By typecasting all antisemites as white supremacists, antisemitism ― which is present in nearly all spaces, communities and movements ― can too easily be dismissed.
“This limits our ability to identify, mitigate and course correct,” the rabbi said.
Encourage your workplace to include antisemitism education in its DEI program.
Because many people don’t understand or recognize anti-Jewish biases, Jewish people in the workplace often experience microaggressions, invalidations, assaults and outright discrimination, Rothstein said.
“For instance, many don’t realize that religion is only one organizing aspect of the Jewish people,” he said. “Jews encompass all races and ethnicities, and many hold transgenerational trauma from decades of systemic genocide, persecution and discrimination.”
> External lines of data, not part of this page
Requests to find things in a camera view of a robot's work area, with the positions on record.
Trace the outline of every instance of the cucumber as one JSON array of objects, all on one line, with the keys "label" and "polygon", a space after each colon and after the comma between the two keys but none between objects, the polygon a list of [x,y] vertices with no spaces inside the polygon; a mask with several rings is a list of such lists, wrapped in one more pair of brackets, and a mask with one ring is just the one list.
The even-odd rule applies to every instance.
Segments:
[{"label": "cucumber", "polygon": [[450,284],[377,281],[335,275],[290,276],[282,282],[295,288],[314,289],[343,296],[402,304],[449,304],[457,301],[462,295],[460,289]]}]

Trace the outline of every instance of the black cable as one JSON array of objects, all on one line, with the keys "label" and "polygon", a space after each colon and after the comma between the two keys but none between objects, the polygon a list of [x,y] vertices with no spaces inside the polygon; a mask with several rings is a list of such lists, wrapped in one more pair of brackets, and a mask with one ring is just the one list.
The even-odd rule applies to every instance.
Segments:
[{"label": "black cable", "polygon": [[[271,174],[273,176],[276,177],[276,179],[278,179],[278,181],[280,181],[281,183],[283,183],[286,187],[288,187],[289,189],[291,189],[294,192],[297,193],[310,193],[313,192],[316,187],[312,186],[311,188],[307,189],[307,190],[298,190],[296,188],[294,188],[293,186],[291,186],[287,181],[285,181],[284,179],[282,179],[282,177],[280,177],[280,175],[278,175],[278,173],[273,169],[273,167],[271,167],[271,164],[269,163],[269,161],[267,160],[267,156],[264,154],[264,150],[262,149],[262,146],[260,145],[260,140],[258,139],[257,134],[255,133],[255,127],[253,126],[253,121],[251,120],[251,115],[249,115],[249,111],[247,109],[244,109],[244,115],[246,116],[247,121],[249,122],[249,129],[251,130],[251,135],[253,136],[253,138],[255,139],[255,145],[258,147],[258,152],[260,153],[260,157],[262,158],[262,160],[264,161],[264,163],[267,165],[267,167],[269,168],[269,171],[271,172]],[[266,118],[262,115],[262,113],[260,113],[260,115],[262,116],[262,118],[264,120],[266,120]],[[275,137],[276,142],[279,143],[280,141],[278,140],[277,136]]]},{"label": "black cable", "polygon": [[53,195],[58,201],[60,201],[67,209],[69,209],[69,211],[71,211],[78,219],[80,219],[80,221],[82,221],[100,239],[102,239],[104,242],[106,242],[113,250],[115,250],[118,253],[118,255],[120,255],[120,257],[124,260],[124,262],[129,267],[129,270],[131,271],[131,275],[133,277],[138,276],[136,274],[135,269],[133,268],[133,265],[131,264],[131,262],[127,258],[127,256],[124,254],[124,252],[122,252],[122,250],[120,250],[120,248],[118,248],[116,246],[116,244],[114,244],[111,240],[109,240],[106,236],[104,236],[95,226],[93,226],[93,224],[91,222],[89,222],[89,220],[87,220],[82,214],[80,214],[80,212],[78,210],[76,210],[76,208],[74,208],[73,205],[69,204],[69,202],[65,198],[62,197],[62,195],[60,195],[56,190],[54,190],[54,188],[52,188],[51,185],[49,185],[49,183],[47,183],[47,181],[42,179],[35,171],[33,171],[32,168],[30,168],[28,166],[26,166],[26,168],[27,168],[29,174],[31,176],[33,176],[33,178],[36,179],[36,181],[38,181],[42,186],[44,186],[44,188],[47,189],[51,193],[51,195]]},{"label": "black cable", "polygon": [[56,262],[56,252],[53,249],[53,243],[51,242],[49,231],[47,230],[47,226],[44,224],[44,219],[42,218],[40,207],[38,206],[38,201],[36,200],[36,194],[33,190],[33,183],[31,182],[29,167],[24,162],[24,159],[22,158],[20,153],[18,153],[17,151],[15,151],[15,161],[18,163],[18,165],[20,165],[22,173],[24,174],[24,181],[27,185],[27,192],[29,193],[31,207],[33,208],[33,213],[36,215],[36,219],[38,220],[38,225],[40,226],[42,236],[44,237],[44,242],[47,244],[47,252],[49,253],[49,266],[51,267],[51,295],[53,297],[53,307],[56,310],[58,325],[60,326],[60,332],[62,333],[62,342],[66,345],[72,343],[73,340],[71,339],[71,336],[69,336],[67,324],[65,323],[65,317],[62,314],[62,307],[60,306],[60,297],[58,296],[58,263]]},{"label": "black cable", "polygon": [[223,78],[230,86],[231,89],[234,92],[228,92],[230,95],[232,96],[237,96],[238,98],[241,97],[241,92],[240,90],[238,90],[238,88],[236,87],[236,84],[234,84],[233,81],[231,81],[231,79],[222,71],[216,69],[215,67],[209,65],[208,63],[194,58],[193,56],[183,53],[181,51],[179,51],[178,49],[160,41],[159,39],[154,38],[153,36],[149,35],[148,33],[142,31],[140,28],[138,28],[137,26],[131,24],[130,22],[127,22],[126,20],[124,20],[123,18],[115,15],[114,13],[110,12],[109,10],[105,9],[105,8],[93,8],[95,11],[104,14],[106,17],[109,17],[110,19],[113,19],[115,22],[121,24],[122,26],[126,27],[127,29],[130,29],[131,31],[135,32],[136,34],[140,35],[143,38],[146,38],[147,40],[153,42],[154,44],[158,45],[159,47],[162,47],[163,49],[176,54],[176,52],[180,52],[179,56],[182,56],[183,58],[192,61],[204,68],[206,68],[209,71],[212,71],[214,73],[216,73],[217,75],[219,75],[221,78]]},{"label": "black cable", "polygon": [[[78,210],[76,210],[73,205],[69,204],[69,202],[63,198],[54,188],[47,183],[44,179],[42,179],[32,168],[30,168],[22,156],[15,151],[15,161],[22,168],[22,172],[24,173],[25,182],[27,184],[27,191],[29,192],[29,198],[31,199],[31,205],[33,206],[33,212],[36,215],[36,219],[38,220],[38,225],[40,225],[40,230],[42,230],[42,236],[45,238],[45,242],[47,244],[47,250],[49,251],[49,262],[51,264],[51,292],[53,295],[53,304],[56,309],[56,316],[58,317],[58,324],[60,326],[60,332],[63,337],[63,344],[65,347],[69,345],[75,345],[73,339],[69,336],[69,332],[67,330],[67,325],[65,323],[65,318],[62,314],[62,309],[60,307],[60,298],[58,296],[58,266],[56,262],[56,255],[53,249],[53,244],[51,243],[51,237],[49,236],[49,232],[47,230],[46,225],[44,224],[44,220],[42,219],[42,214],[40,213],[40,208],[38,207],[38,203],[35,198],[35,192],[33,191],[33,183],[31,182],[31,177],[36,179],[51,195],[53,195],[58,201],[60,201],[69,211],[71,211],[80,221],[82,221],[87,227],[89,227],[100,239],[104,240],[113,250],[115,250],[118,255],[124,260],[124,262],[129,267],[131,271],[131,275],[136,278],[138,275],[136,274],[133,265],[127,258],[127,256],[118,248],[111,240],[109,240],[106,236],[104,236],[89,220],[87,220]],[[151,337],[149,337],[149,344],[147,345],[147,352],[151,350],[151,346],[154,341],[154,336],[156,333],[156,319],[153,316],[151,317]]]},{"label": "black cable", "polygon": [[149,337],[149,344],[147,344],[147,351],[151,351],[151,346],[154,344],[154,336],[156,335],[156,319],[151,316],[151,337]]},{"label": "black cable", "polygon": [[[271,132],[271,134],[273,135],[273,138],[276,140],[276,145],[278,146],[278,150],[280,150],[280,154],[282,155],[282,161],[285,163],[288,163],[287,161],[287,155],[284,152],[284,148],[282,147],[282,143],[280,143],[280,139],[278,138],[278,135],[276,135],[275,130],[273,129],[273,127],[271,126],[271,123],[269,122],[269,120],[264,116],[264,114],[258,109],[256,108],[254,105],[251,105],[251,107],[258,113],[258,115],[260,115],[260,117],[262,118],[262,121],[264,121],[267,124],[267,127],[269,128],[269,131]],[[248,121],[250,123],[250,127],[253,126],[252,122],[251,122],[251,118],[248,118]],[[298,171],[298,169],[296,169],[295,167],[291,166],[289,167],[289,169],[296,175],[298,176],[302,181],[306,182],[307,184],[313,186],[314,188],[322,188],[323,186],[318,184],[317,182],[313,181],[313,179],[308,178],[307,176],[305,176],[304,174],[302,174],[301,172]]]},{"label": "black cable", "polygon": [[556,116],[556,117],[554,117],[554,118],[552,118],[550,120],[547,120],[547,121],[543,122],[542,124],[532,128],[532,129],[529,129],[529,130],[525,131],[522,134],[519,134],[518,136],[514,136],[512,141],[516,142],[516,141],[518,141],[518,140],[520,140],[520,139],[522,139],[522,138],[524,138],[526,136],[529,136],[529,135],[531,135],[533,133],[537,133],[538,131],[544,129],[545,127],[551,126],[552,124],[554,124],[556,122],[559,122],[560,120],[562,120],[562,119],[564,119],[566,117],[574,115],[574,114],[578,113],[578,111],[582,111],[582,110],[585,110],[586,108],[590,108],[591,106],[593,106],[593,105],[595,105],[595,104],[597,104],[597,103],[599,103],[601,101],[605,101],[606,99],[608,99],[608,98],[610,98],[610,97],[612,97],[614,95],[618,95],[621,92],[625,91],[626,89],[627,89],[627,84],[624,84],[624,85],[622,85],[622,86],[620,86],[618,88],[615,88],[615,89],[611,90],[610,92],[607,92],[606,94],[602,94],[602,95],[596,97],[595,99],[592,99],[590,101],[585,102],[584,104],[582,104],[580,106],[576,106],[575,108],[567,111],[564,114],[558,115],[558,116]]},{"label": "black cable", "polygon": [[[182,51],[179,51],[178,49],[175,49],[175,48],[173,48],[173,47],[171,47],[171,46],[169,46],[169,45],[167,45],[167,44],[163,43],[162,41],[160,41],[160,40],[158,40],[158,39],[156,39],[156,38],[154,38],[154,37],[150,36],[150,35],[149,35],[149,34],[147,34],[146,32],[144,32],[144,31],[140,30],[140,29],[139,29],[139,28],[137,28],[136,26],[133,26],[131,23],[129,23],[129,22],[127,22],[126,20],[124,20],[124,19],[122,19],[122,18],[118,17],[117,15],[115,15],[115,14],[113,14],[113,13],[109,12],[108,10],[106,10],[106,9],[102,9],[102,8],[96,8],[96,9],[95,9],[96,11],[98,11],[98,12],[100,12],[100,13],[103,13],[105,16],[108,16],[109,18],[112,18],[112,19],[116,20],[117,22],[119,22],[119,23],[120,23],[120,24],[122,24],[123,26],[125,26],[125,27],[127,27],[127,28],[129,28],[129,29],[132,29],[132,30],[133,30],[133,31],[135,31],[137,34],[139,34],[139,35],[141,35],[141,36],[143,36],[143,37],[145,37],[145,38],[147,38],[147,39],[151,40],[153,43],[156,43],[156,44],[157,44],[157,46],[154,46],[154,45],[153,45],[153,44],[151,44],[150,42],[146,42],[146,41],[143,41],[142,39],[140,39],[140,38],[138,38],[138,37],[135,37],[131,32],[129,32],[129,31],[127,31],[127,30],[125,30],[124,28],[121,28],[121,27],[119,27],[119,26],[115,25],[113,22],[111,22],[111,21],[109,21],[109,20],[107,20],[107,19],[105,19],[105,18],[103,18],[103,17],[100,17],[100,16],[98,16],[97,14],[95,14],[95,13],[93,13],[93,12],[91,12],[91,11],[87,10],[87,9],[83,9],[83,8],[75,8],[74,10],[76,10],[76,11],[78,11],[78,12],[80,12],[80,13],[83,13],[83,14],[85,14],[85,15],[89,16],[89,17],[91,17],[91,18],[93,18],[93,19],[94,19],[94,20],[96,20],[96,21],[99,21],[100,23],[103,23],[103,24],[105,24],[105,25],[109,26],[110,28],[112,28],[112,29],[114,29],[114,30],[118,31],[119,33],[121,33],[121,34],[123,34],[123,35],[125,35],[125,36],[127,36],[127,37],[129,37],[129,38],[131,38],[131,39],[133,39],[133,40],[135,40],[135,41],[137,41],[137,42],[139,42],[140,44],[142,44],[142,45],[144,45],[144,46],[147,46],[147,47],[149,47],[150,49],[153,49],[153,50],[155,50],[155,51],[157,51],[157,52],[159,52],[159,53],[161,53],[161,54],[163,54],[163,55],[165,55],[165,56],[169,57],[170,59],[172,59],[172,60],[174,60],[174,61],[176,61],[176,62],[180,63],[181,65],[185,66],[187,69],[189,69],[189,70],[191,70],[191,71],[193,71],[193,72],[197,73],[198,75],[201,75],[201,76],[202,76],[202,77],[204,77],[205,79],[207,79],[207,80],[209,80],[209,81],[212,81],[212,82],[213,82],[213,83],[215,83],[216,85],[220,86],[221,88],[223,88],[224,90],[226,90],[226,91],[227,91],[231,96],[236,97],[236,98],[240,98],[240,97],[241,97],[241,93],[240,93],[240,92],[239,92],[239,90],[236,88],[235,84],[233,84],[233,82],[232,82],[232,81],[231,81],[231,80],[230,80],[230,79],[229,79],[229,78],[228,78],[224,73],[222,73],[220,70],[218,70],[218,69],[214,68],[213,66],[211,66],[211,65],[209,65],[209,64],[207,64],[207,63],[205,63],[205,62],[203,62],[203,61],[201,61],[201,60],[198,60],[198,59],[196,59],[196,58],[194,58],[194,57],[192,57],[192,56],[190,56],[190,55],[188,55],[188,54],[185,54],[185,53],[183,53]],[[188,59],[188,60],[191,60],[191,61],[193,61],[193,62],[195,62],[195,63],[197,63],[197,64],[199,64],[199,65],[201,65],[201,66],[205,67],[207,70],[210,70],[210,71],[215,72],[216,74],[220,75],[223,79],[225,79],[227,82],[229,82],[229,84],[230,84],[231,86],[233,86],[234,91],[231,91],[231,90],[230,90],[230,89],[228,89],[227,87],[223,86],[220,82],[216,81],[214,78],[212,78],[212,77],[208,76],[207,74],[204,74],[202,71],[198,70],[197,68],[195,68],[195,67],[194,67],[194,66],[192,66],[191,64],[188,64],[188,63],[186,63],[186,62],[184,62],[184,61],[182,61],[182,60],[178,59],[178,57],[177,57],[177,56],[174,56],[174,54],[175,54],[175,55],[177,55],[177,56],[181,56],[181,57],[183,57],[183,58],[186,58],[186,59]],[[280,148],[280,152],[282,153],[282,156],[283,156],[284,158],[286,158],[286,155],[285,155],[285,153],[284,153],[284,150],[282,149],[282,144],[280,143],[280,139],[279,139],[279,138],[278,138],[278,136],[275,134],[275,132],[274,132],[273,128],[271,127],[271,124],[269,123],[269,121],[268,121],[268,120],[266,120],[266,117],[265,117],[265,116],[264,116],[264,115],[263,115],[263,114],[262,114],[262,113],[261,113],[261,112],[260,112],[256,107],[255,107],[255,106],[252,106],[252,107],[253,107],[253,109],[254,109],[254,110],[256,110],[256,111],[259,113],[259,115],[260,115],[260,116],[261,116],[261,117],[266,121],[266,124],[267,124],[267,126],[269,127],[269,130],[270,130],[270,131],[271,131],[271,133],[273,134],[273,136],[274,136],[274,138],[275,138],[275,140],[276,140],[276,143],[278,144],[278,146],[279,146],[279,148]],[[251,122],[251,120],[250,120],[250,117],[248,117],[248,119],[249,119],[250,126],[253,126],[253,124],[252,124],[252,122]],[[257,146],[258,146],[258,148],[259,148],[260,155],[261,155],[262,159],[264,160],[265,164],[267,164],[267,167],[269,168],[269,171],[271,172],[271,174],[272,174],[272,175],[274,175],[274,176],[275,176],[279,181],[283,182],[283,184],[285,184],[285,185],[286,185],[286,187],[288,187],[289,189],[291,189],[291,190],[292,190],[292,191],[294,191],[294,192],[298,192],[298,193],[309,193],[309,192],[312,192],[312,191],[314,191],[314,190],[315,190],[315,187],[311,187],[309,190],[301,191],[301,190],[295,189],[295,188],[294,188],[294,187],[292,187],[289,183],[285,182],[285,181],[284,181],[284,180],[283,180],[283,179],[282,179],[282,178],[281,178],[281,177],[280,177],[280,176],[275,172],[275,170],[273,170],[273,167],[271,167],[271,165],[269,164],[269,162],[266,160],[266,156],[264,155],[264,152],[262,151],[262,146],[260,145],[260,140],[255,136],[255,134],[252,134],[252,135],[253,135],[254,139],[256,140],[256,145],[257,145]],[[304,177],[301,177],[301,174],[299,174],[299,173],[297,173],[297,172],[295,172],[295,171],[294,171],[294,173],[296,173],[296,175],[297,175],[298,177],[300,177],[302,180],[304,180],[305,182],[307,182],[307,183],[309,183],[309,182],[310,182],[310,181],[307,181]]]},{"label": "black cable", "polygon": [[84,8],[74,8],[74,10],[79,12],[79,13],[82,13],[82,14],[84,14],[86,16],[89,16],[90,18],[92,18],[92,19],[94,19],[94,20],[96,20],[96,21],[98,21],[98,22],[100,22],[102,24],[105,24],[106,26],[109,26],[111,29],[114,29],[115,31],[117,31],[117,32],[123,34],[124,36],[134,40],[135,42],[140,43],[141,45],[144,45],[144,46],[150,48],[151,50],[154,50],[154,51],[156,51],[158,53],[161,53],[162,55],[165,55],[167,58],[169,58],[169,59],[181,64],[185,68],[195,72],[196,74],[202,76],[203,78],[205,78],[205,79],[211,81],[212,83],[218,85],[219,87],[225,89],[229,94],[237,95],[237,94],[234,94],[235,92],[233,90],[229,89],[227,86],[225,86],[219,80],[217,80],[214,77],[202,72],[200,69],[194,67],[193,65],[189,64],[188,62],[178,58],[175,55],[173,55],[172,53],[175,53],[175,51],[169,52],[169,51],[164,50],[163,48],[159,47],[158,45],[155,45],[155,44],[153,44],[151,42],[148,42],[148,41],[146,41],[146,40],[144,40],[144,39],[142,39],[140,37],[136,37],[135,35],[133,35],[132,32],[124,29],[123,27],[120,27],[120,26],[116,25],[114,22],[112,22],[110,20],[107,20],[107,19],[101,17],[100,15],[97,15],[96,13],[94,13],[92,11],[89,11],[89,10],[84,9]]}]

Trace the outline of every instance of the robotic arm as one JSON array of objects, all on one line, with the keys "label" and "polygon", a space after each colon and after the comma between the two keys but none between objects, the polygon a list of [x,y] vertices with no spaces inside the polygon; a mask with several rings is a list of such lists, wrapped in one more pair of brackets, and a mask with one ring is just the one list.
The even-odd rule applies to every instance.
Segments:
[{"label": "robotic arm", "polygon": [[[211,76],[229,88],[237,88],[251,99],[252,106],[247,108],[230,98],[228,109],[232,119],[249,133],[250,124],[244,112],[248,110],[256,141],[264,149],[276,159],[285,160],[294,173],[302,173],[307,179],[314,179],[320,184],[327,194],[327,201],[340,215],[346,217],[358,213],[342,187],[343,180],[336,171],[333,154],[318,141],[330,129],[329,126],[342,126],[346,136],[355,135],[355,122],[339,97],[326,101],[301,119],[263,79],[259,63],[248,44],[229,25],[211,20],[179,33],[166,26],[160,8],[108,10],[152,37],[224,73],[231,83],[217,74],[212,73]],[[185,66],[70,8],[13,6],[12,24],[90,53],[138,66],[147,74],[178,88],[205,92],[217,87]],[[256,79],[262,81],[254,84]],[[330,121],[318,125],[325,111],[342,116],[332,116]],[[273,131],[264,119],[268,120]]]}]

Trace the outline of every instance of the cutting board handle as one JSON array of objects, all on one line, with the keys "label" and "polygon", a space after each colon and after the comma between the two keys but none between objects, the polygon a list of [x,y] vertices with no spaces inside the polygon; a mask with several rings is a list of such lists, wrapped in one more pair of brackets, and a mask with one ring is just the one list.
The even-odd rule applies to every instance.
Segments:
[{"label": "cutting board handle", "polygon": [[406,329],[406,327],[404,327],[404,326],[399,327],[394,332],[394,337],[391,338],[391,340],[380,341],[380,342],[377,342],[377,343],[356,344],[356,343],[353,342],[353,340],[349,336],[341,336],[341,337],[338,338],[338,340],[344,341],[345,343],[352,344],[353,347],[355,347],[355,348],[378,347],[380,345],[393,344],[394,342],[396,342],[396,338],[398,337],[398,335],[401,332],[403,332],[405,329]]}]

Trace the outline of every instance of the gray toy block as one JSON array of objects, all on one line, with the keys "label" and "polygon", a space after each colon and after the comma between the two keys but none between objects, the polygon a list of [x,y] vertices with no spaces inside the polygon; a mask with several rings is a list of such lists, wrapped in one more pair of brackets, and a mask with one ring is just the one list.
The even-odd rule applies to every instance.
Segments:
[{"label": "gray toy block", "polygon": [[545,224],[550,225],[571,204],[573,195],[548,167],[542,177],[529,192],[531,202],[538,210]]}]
Because there’s so much nuance and outside confusion about the Jewish community, consider pushing to include more on the Jewish American experience in your company’s training on diversity, equity and inclusion (DEI).
“Training and initiatives to increase awareness of antisemitism as a DEI issue would significantly reduce antisemitism, especially if the lessons were centered as a critical inclusion and belonging issue,” the rabbi said.
Teach your kids about antisemitism, too.
A national survey conducted by the ADL in 2020 showed that students who get Holocaust education in high school are more empathetic, tolerant and open-minded.
“Educators need to teach and facilitate age-appropriate discussions in their classrooms on how to address racism, bigotry and hatred, and legislators must prioritize anti-hate programs in schools,” Kean said.
In California, for instance, Gov. Gavin Newsom launched the Governor’s Council on Holocaust and Genocide Education to promote Holocaust and genocide education with the mission to provide students with the tools necessary to recognize and respond to bigotry and discrimination.
If you are a parent or grandparent, there’s room to educate, too. Maybe you talk to your kids about Ye’s recent comments and use it as an opening to discuss antisemitism and other forms of bias.
If you plan to visit a Holocaust museum or Jewish education center, bring the kids along.
“An ADL survey showed that students who had exposure to Holocaust survivor testimony have a greater sense of social responsibility,” Kean said. “Hearing survivors’ personal experiences and stories of courage, resilience and hope allows us to preserve their memories and steward their messages.”